Print out the data below in full and exactly, skipping the pictures.

__Stored data__.
--- --- ---

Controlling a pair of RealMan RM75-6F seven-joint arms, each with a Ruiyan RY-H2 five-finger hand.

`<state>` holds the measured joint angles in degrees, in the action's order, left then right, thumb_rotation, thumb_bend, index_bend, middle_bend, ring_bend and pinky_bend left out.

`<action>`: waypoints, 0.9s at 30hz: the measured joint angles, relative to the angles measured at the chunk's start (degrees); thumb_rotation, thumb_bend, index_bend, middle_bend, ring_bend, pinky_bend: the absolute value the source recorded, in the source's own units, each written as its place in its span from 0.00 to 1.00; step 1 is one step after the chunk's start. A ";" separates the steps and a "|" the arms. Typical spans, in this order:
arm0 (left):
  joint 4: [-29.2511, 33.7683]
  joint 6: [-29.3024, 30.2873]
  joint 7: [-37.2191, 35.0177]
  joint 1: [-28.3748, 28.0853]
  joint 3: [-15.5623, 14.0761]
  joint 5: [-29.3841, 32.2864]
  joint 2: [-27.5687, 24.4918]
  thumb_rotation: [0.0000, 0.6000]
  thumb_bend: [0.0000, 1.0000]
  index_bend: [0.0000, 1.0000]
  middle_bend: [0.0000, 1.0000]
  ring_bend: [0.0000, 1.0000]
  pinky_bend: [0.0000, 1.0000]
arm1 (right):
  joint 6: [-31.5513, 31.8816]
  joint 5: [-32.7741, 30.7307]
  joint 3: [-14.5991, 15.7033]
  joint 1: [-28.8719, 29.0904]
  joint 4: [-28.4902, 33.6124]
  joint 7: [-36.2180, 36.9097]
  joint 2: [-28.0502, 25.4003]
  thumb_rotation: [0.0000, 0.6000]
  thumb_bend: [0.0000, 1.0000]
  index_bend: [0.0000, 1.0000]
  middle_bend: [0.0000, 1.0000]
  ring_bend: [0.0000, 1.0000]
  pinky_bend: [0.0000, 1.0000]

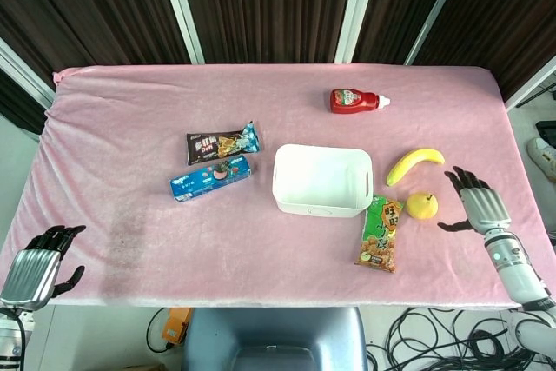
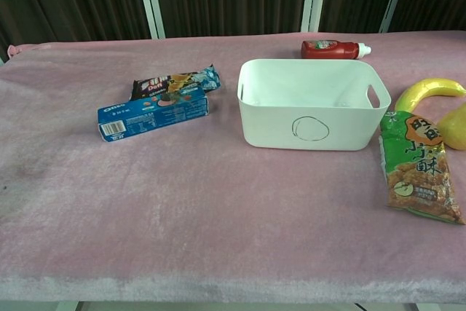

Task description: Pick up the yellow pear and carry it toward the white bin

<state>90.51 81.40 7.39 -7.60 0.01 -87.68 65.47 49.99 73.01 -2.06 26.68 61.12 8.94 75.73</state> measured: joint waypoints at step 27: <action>-0.03 0.35 0.10 0.10 -0.15 -0.27 0.02 1.00 0.31 0.21 0.27 0.19 0.33 | -1.22 7.26 0.06 2.38 -16.73 11.83 12.46 1.00 0.72 0.64 0.44 0.54 0.66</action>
<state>90.48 81.74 7.49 -7.50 -0.14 -87.95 65.49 48.76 80.26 -2.00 29.06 44.39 20.77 88.19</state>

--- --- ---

__Result of this exercise__.
Controlling a pair of RealMan RM75-6F seven-joint arms, each with a Ruiyan RY-H2 five-finger hand.

`<state>` holds the measured joint angles in degrees, in the action's order, left then right, thumb_rotation, thumb_bend, index_bend, middle_bend, ring_bend and pinky_bend left out.

`<action>`: waypoints, 0.9s at 30hz: the measured joint angles, relative to the angles measured at the chunk's start (degrees); thumb_rotation, thumb_bend, index_bend, middle_bend, ring_bend, pinky_bend: the absolute value the source recorded, in the source's own units, each written as its place in its span from 0.00 to 1.00; step 1 is one step after the chunk's start. A ";" separates the steps and a "|" the arms. Typical spans, in this order:
arm0 (left):
  joint 4: [-29.2511, 33.7683]
  joint 6: [-29.3024, 30.2873]
  joint 7: [-37.2191, 35.0177]
  joint 1: [-28.3748, 28.0853]
  joint 3: [-15.5623, 14.0761]
  joint 5: [-29.3841, 32.2864]
  joint 2: [-27.5687, 24.4918]
  thumb_rotation: [0.0000, 0.6000]
  thumb_bend: [0.0000, 1.0000]
  index_bend: [0.0000, 1.0000]
  middle_bend: [0.0000, 1.0000]
  ring_bend: [0.0000, 1.0000]
  pinky_bend: [0.0000, 1.0000]
arm1 (right):
  joint 6: [-31.5513, 31.8816]
  joint 5: [-32.7741, 30.7307]
  joint 3: [-14.5991, 15.7033]
  joint 1: [-28.8719, 29.0904]
  joint 4: [-28.4902, 33.6124]
  joint 7: [-36.2180, 36.9097]
  joint 2: [-28.0502, 25.4003]
  thumb_rotation: [0.0000, 0.6000]
  thumb_bend: [0.0000, 1.0000]
  index_bend: [0.0000, 1.0000]
  middle_bend: [0.0000, 1.0000]
  ring_bend: [0.0000, 1.0000]
  pinky_bend: [0.0000, 1.0000]


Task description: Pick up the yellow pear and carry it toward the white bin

<state>90.51 81.40 7.39 -7.60 0.01 -87.68 65.47 49.99 73.01 -2.06 26.68 61.12 8.94 75.73</state> measured: joint waypoints at step 27: <action>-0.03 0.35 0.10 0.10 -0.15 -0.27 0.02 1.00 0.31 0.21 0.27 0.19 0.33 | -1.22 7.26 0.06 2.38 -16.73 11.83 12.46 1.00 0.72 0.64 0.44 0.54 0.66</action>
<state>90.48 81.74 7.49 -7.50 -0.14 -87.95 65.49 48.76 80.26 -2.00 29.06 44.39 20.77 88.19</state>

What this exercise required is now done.